Radix Sort for Vector Multiprocessors

Marco Zagha and Guy E. Blelloch.
Supercomputing '91, November 1991.

61k compressed postscript

Abstract: We have implemented an efficient fully vectorized and parallelized radix sort algorithm on the Y-MP. On one processor of the Y-MP, our sort is over 5 times faster on large sorting problems than the optimized library sort provided from Fortran. On eight processors we achieve an additional speedup of almost 5, yielding a routine over 25 times faster than the library sort. Using this multiprocessor version, we can sort at a rate of 15 million 64-bit keys per second.

This paper describes the parallel radix-sort algorithm, introduces some techniques for mapping parallel algorithms onto vector multiprocessors, discusses our implementation of the radix-sort on the Y-MP, and derives equations to predict and optimize the performance of the sort.

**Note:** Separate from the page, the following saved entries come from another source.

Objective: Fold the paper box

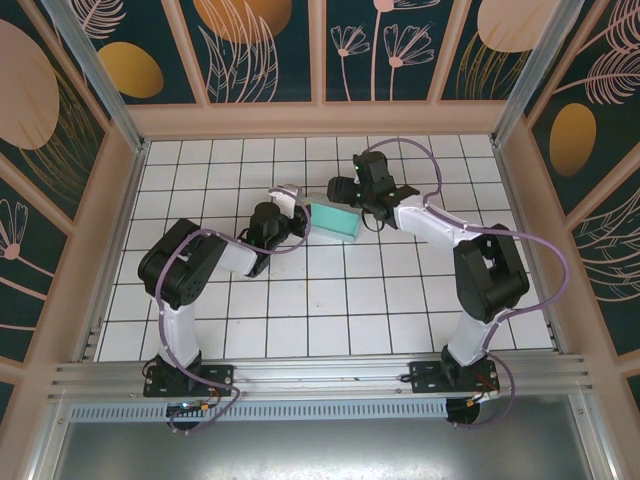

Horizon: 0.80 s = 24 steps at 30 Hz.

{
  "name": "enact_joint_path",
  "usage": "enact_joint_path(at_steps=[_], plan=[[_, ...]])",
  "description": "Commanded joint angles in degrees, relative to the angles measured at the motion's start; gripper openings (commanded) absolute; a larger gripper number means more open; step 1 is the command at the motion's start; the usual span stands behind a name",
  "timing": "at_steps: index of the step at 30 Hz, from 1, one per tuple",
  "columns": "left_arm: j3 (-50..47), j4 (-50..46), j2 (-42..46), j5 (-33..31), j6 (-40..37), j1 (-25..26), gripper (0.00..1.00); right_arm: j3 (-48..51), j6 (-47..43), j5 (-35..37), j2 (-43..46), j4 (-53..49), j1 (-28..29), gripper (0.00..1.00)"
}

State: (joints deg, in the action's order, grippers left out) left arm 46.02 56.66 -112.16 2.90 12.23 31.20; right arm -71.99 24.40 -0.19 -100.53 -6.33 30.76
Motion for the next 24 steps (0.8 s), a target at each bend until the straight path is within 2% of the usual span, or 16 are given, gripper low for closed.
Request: enact_joint_path(at_steps=[1,10,14,19,21,24], plan=[[-0.31,0.11,-0.4,0.5,-0.19,0.36,0.17,0.52,0.32,-0.83,-1.19,0.08,0.22,0.73],[-3.23,1.46,2.6,1.23,0.78,0.41,0.34,1.88,0.47,-1.39,-2.65,0.49,0.26,0.75],[-8.15,5.78,5.71,2.17,0.75,0.37,0.55,3.01,-0.32,-1.27,-2.67,1.37,0.26,0.75],[-16.79,11.98,10.81,2.91,0.42,0.28,0.83,4.46,-1.54,0.53,-3.27,1.55,0.26,0.81],[-18.49,12.34,13.19,4.82,0.91,0.32,0.89,4.9,-1.98,0.8,-3.46,1.36,0.26,0.83],[-19.72,12.61,16.59,8.46,2.32,0.34,0.91,5.28,-2.56,3.15,-4.14,0.93,0.26,0.84]])
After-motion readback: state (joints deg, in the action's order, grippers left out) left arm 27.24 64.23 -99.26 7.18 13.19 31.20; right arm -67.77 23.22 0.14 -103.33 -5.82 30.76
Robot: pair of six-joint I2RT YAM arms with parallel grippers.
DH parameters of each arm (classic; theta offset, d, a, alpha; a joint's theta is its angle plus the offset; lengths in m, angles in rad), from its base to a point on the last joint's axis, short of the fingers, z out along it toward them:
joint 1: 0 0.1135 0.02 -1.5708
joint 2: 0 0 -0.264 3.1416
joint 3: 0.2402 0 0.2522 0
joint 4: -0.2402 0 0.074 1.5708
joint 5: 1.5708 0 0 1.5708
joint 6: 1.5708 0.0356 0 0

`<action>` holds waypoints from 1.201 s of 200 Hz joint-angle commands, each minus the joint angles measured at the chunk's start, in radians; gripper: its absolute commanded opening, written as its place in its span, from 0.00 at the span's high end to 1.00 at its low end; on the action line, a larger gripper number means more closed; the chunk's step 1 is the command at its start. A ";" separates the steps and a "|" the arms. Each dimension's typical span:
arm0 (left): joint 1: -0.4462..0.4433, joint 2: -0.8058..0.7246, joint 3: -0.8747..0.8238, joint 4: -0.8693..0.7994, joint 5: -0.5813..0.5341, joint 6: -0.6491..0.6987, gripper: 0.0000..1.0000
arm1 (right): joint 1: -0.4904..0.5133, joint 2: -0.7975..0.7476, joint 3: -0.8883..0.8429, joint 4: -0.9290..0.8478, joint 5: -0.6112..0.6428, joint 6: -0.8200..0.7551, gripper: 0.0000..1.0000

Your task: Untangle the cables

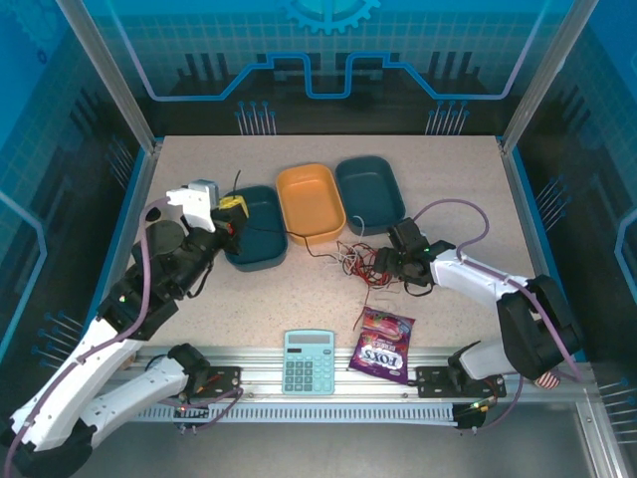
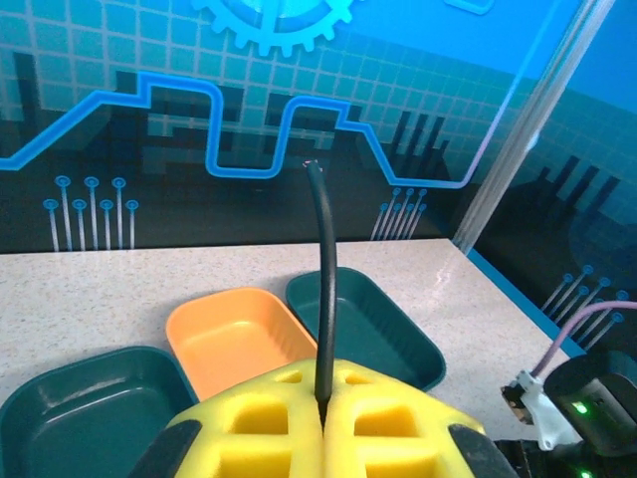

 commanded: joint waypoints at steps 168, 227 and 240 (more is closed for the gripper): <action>0.010 0.091 0.099 0.104 0.365 0.007 1.00 | 0.287 0.251 0.375 -0.181 0.178 -0.158 0.00; 0.011 0.043 0.096 0.068 0.293 0.042 1.00 | 0.205 0.280 0.293 -0.208 0.236 -0.087 0.02; 0.010 0.041 0.097 0.062 0.284 0.045 1.00 | 0.186 0.264 0.266 -0.199 0.239 -0.081 0.03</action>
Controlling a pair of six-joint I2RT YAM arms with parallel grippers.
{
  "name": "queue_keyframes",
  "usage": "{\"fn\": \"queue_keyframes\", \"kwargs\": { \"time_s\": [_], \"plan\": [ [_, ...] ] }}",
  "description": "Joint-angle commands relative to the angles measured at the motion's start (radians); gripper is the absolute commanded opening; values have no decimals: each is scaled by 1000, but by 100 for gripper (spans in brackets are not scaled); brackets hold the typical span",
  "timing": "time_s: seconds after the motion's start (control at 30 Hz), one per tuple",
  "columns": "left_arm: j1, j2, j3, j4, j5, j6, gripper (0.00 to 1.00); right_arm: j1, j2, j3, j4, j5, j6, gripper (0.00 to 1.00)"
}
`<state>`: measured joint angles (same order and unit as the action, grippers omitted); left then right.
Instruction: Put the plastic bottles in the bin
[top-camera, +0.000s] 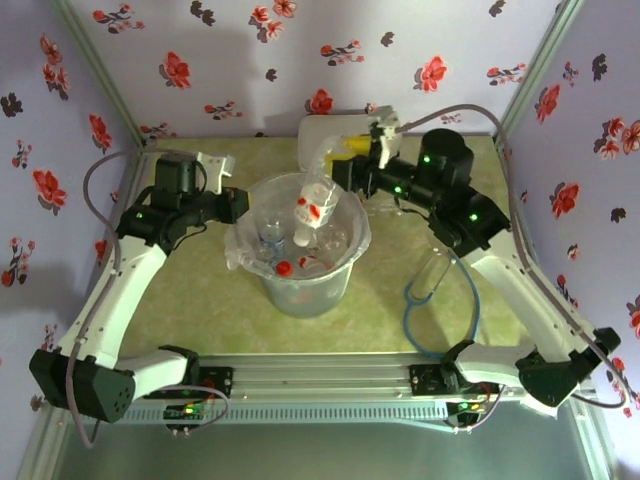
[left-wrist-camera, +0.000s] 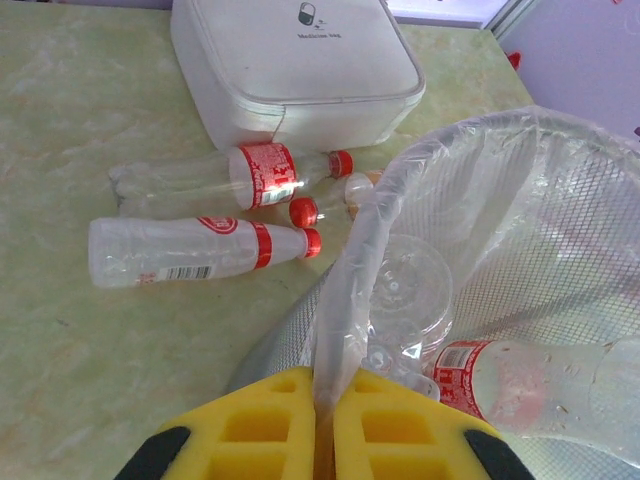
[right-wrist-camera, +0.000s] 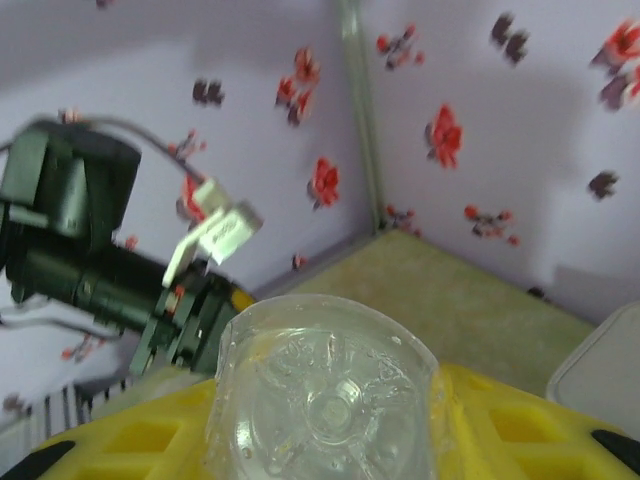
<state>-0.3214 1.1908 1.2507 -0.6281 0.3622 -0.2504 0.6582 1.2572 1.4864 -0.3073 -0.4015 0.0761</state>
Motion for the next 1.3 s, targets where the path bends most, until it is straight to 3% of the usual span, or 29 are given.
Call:
{"fn": "queue_keyframes", "kwargs": {
  "time_s": [0.0,0.1,0.4,0.7,0.9,1.07,1.2,1.27],
  "plan": [
    [-21,28,10,-52,48,16,0,30,5,45,-146,-80,-136,37],
    [-22,34,12,-43,48,7,0,50,1,31,-231,-195,-260,37],
    [-25,40,11,-30,48,-10,0,52,55,-54,-258,-358,-326,38],
    [-31,51,6,-21,48,-12,0,85,107,-132,-302,-355,-415,43],
    [-36,56,-8,-7,47,-6,0,84,55,-130,-326,-338,-427,66],
    [-42,56,-13,-4,49,5,0,67,-5,-93,-275,-236,-431,97],
    [-42,54,-10,-10,49,17,0,58,5,-28,-248,-177,-388,96],
    [-42,52,-10,-12,49,22,0,57,30,13,-261,-107,-358,90]
  ]
}}
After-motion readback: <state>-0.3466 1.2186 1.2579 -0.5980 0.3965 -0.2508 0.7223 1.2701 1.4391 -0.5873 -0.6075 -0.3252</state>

The most interesting elements of the implementation are a vectorized and parallelized histogram operation, a vectorized and parallelized scan (all-prefix-sums) operation, and a memory access pattern designed to avoid memory bank conflicts. The algorithm is adapted from a data-parallel algorithm previously designed for a highly parallel Single Instruction Multiple Data (SIMD) computer, the Connection Machine CM-2.

@inproceedings{cray-sort,
	author = "Marco Zagha and Guy~E. Blelloch",
	title = "Radix Sort for Vector Multiprocessors",
	booktitle = "Proceedings Supercomputing~'91",
	pages = "712--721",
	month = nov,
	year = 1991 }